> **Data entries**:
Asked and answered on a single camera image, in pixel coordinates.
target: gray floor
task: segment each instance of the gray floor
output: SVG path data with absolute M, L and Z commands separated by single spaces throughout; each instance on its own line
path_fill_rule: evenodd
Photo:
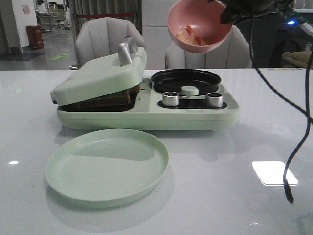
M 77 64 L 72 30 L 53 29 L 43 33 L 44 48 L 24 49 L 24 53 L 40 53 L 30 60 L 0 60 L 0 70 L 69 70 Z

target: pink bowl
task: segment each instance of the pink bowl
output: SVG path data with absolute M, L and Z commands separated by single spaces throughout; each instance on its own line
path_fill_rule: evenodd
M 221 24 L 220 15 L 225 6 L 220 2 L 207 0 L 179 0 L 168 13 L 167 26 L 177 46 L 192 53 L 205 53 L 217 48 L 228 36 L 231 23 Z M 194 34 L 205 40 L 205 45 L 193 45 L 177 37 L 186 26 L 192 27 Z

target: green plate
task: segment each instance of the green plate
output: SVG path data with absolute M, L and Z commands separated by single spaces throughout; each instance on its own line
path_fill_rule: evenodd
M 118 206 L 152 191 L 169 163 L 166 146 L 132 129 L 79 136 L 50 157 L 45 176 L 67 199 L 89 207 Z

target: sandwich maker
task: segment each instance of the sandwich maker
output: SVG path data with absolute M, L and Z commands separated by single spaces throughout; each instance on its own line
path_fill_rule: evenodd
M 60 122 L 100 130 L 221 130 L 239 105 L 221 78 L 203 70 L 164 70 L 143 77 L 147 55 L 132 38 L 116 54 L 85 63 L 51 92 Z

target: floor
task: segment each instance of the floor
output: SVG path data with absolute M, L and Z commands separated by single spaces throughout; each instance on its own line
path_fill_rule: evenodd
M 42 36 L 42 49 L 25 48 L 19 57 L 0 55 L 0 70 L 69 70 L 77 64 L 71 29 L 53 28 Z

> **Exercise**: Please list every line of the records that contains "segment".

> **Written answer**:
task: segment each instance of the gray floor
task: segment each instance of the pink bowl
task: segment each instance of the green plate
task: segment each instance of the sandwich maker
task: segment each instance of the floor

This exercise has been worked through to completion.